Joseon - Society - Social and Population Structure

Social and Population Structure

The population of Joseon Korea is controversial. Government records of households are considered unreliable in this period. One recent estimate gives 6 million at the start of the dynasty in 1392, growing irregularly to a peak of as many as 18 million by about 1750. Between 1810 and 1850, the population declined approximately 10% and remained stable. Before the introduction of modern medicine by the Korean Empire government in the early 20th century, the average life expectancy for Korean males was 24 and for females 26 years.

Joseon Korea installed a centralised administrative system controlled by Confucian scholars who were called Yangban. By the end of the 18th century, the yangban had acquired most of the traits of a hereditary nobility except that the status was based on a unique mixture of family position, gwageo examinations for Confucian learning, and a civil service system. The family of a yangban who did not succeed to become a government official for the third generation lost their yangban status and became commoners. For most part, the only way to become a government official was to pass a series of gwageo exams (One had to pass "lesser gwageo" exam (소과) in both of two stages to qualify for greater gwageo exam, which again one had to pass in both of two stages to become a government official.) The yangban and the king, in an uneasy balance, controlled the central government and military institutions. The proportion of yangban may have reached as high as 30% by 1800, although there was considerable local variation. As the government was small, a great many yangban were local gentry of high social status, but not always of high income.

Another 30-40% of the population were slaves (nobi), "low borns" (cheonmin) or untouchable outcastes (baekjeong). Slavery was hereditary, as well as a form of legal punishment. There was a slave class with both government- and privately owned slaves, and the government occasionally gave slaves to citizens of higher rank. Privately owned slaves could be inherited as personal property. During poor harvests, many sangmin people would voluntarily become slaves in order to survive. During the Joseon Dynasty about 30% to 40% of the Korean population consisted of slaves. However, Joseon slaves could, and often did, own property. Private slaves could buy their freedom.

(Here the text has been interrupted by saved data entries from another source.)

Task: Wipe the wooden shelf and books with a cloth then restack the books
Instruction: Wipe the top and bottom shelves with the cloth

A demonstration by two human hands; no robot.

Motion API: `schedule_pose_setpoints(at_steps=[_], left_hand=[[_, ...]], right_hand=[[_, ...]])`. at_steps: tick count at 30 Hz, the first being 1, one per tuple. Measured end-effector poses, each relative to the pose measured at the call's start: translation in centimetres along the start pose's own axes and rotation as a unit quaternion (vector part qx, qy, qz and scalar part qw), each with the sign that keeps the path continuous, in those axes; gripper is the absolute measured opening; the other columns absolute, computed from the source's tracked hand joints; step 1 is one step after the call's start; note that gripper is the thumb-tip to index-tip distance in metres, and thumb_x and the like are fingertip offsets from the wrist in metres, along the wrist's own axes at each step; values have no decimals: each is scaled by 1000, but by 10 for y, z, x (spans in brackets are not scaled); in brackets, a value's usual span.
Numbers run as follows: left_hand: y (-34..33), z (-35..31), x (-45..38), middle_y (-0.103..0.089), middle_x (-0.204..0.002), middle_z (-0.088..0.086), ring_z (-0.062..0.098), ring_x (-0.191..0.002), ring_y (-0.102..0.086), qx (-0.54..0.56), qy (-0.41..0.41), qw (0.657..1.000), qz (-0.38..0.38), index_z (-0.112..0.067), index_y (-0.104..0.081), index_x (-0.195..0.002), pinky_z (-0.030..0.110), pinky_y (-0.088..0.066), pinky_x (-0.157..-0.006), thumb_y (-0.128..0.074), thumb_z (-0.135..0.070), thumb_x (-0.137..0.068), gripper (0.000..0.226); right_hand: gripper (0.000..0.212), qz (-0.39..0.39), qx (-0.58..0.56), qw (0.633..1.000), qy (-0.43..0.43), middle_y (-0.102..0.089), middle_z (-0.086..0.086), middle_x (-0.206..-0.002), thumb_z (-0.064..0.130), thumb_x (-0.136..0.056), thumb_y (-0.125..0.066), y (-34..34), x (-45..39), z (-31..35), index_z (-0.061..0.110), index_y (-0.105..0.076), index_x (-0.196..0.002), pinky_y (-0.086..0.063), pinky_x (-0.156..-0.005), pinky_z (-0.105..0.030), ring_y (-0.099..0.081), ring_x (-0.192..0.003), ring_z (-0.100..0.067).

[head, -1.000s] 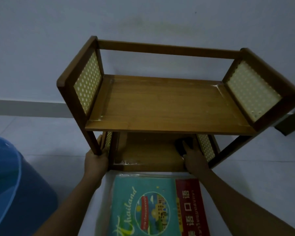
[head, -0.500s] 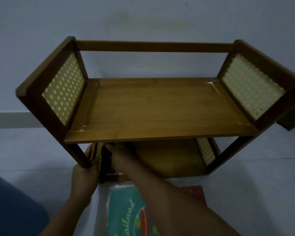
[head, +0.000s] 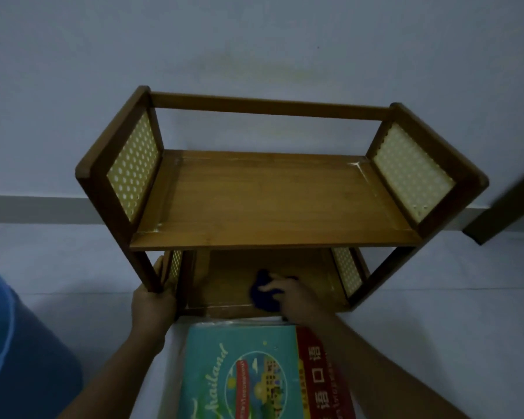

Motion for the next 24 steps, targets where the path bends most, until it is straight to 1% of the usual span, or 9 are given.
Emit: schedule_pose_setpoints(at_steps=[3, 6, 7, 9, 12, 14, 17, 19, 24], left_hand=[[0, -1, -1, -63, -103, 6, 27, -89, -60, -6, 0, 1000, -1, -23, -42, -141, 44, -51, -74, -45, -6, -97, 47], [-1, -5, -3, -61, -106, 7, 21, -86, -59, -17, -9, 1000, -1, -23, -42, -141, 42, -50, -74, -46, -6, -97, 47], [-1, -6, -3, -61, -106, 5, 18, -83, -58, -24, -18, 1000, 4, -24, -42, -141, 37, -49, -71, -46, -7, -97, 47], [0, -8, -5, -60, -109, 3, 16, -88, -58, -38, -29, 999, 18, -25, -42, -141, 31, -48, -68, -45, -7, -97, 47], [0, -6, -7, -57, -112, -2, 13, -93, -55, -50, -36, 997, 39, -27, -39, -142, 27, -45, -67, -44, -7, -98, 48], [0, -6, -6, -58, -107, -9, 5, -89, -54, -56, -48, 996, 47, -30, -38, -141, 26, -45, -66, -44, -7, -98, 49], [1, -3, -9, -58, -99, -17, 5, -90, -55, -44, -48, 997, 40, -33, -39, -138, 28, -46, -68, -43, -6, -97, 50], [1, 1, -12, -59, -106, -10, 11, -94, -56, -40, -44, 998, 34, -31, -39, -140, 31, -46, -72, -43, -5, -97, 50], [-1, 2, -12, -62, -94, -6, 11, -84, -59, -46, -60, 997, 9, -27, -46, -137, 29, -48, -64, -48, -5, -94, 48]], right_hand=[[46, -117, 236, 961, 81, -42, -9, -146, 11, -84, -69, 79, 22, -18, 12, -58, -128, -47, -97, -31, -50, -124, -26], [66, -26, 419, 904, 81, -12, -10, -159, 50, -93, -48, 76, 28, -24, 19, -29, -148, -28, -114, -34, -22, -144, -30], [74, -34, 431, 900, 59, -3, -10, -160, 53, -92, -47, 68, 24, -23, 20, -18, -152, -25, -116, -41, -15, -145, -32], [71, -105, 448, 887, 31, 4, -15, -159, 32, -96, -48, 58, 11, -11, 21, -7, -153, -27, -114, -49, -13, -144, -39], [65, -232, 433, 870, 44, -10, -20, -157, 16, -97, -41, 59, -23, -2, 22, -10, -153, -39, -104, -52, -33, -133, -43], [55, -261, 391, 883, -3, -17, -19, -157, 20, -100, -34, 59, -45, -1, 17, -14, -152, -31, -110, -50, -30, -136, -39], [47, -169, 446, 879, -21, -20, -18, -156, 21, -104, -24, 7, -59, 20, 8, -20, -150, -15, -119, -45, -19, -144, -35], [43, -101, 520, 845, 70, -28, -13, -154, 24, -104, -25, -47, -54, 42, 16, -31, -146, -23, -116, -41, -29, -140, -30], [39, 56, 392, 902, 174, -34, -9, -147, 22, -87, -58, -165, -22, 86, 16, -54, -125, -29, -111, -49, -31, -134, -34]])
Point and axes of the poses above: each hand's wrist, its own x-axis away from the middle knuckle, its own y-axis out of the back of the hand, z = x × y, the point moved 4 cm from there along -x, towards the middle knuckle
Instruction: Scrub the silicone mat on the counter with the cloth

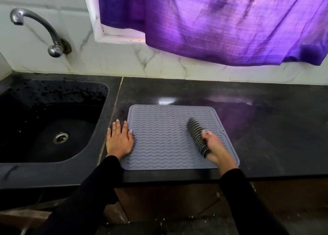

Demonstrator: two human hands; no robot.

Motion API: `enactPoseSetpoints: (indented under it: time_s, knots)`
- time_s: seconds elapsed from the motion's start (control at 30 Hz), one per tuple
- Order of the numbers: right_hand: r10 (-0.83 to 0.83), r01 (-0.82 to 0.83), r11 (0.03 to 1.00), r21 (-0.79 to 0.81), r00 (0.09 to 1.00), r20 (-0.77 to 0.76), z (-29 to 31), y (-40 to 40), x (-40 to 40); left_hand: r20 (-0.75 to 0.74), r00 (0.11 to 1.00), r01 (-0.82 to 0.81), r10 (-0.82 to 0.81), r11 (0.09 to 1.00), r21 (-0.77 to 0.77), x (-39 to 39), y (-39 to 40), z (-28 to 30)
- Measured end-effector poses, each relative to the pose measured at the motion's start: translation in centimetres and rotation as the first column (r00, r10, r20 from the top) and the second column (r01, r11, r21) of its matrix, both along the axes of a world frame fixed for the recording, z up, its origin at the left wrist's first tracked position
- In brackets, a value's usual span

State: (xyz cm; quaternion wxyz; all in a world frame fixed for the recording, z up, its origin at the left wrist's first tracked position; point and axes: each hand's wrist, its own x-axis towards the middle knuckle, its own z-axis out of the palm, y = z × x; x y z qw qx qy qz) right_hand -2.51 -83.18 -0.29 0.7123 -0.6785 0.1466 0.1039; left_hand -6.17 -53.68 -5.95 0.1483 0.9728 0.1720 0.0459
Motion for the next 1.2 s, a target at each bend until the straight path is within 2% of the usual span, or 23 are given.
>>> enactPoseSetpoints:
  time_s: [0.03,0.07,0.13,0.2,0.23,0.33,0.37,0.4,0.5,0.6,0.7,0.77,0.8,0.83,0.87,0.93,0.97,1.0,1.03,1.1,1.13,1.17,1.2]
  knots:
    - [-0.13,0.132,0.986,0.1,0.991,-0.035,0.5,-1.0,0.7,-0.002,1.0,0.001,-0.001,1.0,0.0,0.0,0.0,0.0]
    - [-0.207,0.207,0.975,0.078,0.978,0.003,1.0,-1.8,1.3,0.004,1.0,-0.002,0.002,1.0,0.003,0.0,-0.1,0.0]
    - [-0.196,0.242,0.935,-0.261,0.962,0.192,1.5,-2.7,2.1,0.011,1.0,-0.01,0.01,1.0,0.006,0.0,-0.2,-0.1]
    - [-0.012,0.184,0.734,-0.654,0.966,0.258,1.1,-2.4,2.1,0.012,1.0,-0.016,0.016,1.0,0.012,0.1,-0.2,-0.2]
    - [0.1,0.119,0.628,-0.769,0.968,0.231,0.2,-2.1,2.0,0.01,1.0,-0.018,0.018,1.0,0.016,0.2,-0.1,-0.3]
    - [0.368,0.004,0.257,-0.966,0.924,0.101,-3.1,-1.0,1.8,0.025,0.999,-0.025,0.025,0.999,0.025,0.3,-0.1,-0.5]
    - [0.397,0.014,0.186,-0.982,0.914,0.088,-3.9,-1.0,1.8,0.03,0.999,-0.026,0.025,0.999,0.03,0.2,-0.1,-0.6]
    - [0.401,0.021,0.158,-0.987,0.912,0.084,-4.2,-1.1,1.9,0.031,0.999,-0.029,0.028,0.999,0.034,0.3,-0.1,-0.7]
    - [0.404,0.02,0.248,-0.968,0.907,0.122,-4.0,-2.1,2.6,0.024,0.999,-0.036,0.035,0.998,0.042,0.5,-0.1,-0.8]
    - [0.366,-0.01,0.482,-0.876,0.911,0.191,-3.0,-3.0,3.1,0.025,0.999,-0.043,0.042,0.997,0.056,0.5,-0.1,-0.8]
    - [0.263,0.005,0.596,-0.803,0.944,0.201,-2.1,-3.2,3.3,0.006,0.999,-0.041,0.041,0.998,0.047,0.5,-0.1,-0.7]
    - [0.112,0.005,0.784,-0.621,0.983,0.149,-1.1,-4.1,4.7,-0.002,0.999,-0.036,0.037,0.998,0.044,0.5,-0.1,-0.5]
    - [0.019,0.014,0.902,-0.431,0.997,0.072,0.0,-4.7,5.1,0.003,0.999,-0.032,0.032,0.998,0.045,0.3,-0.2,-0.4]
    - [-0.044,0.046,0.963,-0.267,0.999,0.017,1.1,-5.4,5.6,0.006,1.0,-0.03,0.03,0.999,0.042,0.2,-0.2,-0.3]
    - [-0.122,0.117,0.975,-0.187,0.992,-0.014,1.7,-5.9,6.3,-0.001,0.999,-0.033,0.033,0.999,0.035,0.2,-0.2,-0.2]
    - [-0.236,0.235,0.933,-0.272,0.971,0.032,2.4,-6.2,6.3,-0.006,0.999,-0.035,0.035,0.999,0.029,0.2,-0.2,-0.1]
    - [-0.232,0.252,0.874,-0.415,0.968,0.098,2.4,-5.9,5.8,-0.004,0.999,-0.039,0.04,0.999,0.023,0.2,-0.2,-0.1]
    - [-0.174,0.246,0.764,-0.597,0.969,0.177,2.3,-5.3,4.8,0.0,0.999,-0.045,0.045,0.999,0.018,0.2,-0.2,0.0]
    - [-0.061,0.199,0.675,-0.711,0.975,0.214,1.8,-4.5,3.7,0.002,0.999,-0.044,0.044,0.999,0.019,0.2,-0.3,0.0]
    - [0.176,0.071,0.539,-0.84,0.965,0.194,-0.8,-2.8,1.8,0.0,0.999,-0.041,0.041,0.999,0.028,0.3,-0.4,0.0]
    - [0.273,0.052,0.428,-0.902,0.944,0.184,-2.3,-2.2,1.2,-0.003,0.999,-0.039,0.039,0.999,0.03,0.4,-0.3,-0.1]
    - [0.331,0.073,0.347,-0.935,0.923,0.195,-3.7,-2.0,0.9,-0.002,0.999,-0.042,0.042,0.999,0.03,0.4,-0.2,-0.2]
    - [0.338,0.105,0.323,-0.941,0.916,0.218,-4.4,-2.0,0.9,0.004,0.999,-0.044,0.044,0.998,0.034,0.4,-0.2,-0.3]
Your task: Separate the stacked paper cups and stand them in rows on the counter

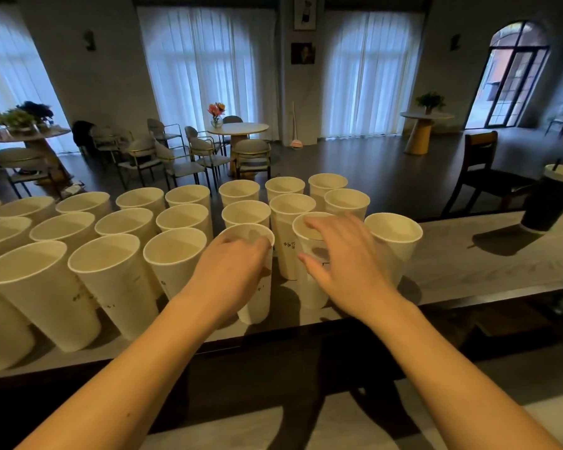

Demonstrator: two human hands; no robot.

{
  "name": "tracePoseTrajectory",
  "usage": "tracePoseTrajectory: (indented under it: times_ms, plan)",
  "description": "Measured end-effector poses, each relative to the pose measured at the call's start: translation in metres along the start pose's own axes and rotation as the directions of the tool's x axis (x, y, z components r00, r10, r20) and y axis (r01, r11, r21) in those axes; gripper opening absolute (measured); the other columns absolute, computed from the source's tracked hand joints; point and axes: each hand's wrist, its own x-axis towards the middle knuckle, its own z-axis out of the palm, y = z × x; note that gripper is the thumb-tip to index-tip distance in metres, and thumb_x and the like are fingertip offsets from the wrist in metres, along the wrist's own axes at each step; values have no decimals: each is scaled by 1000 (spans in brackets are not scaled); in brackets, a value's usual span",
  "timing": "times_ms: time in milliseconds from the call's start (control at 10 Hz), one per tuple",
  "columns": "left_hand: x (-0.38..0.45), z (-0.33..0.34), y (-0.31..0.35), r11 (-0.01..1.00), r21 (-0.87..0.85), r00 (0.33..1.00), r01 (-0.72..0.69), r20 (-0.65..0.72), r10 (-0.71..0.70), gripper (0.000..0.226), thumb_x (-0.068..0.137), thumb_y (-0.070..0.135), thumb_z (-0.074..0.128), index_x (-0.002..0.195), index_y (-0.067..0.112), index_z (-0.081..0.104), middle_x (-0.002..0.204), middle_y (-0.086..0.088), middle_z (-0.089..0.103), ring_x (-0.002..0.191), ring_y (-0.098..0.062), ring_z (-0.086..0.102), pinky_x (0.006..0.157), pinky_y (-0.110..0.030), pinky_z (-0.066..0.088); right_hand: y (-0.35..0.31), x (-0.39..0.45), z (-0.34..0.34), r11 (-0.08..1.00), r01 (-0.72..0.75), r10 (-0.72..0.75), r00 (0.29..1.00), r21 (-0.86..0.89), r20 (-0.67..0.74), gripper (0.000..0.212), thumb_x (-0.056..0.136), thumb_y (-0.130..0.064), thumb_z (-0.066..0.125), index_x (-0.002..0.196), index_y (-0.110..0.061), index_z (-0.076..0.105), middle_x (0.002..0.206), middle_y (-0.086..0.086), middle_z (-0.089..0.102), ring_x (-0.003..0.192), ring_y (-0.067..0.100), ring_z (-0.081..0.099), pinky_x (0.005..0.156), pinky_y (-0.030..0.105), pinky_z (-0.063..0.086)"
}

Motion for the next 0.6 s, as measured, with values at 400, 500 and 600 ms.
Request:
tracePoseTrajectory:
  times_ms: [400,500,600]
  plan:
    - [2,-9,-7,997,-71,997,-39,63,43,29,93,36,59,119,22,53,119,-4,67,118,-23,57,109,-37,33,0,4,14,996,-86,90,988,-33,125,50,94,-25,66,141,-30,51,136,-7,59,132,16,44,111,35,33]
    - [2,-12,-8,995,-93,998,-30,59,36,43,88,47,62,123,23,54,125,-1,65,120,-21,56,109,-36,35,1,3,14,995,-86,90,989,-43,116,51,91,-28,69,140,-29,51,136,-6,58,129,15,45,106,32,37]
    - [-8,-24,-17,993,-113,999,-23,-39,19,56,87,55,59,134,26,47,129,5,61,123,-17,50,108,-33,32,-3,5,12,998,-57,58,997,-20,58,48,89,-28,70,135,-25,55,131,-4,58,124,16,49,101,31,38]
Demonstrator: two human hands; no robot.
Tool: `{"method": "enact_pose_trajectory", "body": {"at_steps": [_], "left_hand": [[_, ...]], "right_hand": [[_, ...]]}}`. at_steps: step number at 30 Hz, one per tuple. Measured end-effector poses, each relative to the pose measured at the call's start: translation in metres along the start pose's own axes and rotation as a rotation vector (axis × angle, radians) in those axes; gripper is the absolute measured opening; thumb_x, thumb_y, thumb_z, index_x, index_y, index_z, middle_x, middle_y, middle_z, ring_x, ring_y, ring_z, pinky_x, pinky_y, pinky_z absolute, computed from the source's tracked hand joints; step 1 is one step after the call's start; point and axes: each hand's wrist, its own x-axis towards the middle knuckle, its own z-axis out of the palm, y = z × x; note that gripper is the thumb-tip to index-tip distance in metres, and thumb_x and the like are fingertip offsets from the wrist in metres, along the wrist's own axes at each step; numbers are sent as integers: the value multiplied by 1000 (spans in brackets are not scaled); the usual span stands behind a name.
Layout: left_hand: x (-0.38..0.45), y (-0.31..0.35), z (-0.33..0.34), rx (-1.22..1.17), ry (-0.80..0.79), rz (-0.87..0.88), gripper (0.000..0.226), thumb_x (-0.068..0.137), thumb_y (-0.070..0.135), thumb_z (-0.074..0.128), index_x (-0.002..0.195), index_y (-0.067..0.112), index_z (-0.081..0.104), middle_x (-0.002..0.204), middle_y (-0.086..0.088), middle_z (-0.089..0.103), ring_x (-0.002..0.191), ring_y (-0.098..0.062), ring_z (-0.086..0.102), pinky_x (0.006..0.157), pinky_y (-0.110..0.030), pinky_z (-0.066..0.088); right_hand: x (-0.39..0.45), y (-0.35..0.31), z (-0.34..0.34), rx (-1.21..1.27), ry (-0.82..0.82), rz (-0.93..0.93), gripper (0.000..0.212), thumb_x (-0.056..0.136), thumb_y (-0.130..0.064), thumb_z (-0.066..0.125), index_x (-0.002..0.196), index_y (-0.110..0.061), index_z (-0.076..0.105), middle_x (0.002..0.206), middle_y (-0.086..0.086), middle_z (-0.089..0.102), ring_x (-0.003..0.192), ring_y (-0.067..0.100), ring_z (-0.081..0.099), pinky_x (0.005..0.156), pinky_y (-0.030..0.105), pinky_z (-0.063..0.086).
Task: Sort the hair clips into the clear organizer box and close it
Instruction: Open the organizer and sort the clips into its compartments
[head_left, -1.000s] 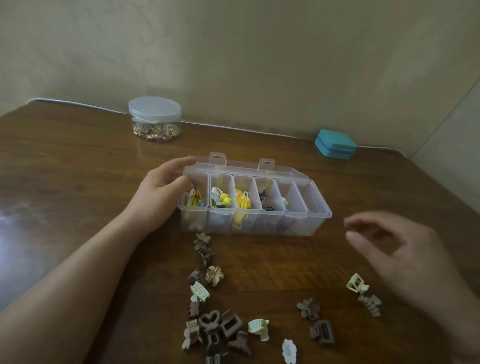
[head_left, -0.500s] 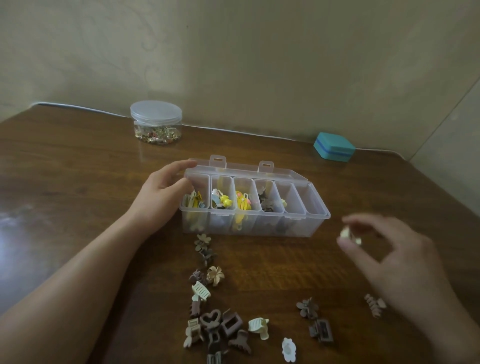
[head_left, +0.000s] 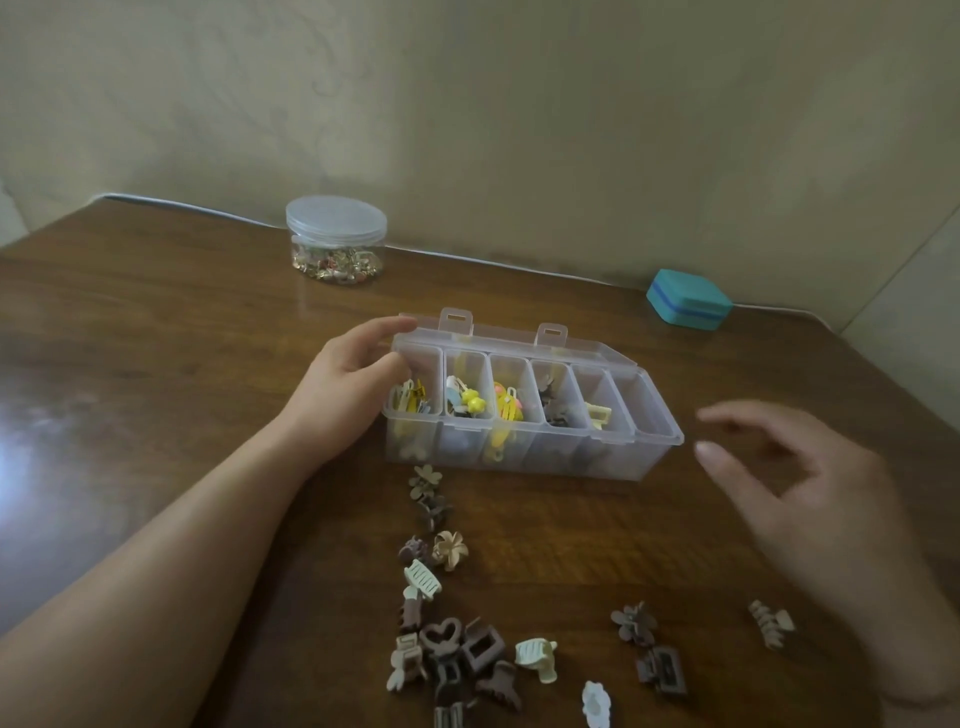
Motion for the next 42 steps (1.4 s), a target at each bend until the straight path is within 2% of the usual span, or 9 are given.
{"method": "enact_pose_trajectory", "body": {"at_steps": [4,7,12,15,20,24,30,37,42], "left_hand": [[-1,0,0,-9,-27,-5,62,74,31,50,136,32,57,108,16,68,103,1,63,82,-21,46],[0,0,0,-6,-23,-5,62,73,32,50,135,34,57,107,14,69,106,-2,62,83,-23,45],[-2,2,0,-11,-27,-16,63,71,33,52,135,33,58,104,16,69,105,-2,62,89,-30,47],[-2,3,0,-14,-28,-14,62,72,32,51,134,33,58,98,19,71,102,2,63,87,-26,48],[-1,3,-1,-9,-29,-12,62,73,33,51,134,34,57,89,32,70,99,6,63,86,-25,48],[-2,3,0,-23,-37,3,58,80,29,54,138,31,55,94,23,71,99,5,63,81,-21,46],[0,0,0,-20,-29,7,62,74,30,51,136,33,57,102,19,70,96,10,63,78,-19,47],[1,-2,-1,-39,79,9,58,72,24,53,129,27,64,90,25,74,91,12,64,82,-22,47],[2,-1,-4,-112,116,-39,60,67,20,52,126,23,66,87,27,73,89,16,62,87,-27,46]], "right_hand": [[-47,25,-10,-133,-102,128,18,79,-60,63,95,-53,61,107,-33,56,99,-13,52,77,6,39],[-71,35,-3,-228,-185,242,31,67,-74,53,93,-58,56,105,-40,46,94,-5,53,76,24,42],[-74,30,2,-441,-203,253,29,69,-76,36,93,-60,37,85,-31,45,82,-6,45,72,21,38],[-66,27,1,-382,-217,250,18,83,-53,58,77,-57,42,80,-33,48,74,-12,43,68,22,38],[-23,6,2,-160,-22,20,5,82,-42,57,85,-42,60,83,-21,61,79,2,58,66,19,41],[39,-13,18,-13,-35,-146,10,87,-40,58,94,-34,62,88,-22,59,83,-4,55,65,11,37],[87,-7,56,-20,-133,-148,6,89,-33,61,92,-31,65,84,-18,62,82,1,57,65,18,42],[66,0,42,121,97,-321,5,89,-23,65,93,-25,63,84,-17,59,80,0,55,69,10,42],[37,-40,50,261,-319,-570,23,87,-33,61,108,-23,65,99,-19,63,92,-3,60,76,12,48]]}}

Many of the remaining 40-50% of the population were surely farmers, but recent work has raised important issues about the size of other groups: merchants and traders, local government or quasi-governmental clerks (Chungin), craftsmen and laborers, textile workers, etc. Given the size of the population, it may be that a typical person had more than one role. Most farming was, at any rate, commercial, not subsistence. In addition to generating additional income, a certain amount of occupational dexterity may have been required to avoid the worst effects of an often heavy and corrupt tax system.

During the Late Joseon, the Confucian ideals of propriety and "filial piety" gradually came to be equated with a strict observance to a complex social hierarchy, with many fine gradations. By the early 18th century the social critic Yi Junghwan (1690–1756) sarcastically complained that "ith so many different ranks and grades separating people from one another, people tend not to have a very large circle of friends." But, even as Yi wrote, the informal social distinctions of the Early Joseon were being reinforced by legal discrimination, such as Sumptuary law regulating the dress of different social groups, and laws restricting inheritance and property ownership by women.

Yet, these laws may have been announced precisely because social mobility was increasing, particularly during the prosperous century beginning about 1710. The original social hierarchy of the Joseon Dynasty was developed based on the social hierarchy of the Goryeo era. In the 14th–16th centuries, this hierarchy was strict and stable. Since economic opportunities to change status were limited, no law was needed.

In the late 17–19th centuries, however, new commercial groups emerged, and the old class system was extremely weakened. Especially, the population of Daegu region's Yangban class was expected to reach nearly 70 percent in 1858.

In 1801, Government-owned slaves were all emancipated, and the institution gradually died out over the next century. The institution was completely abolished as part of a social plan in the Gabo Reform of 1894.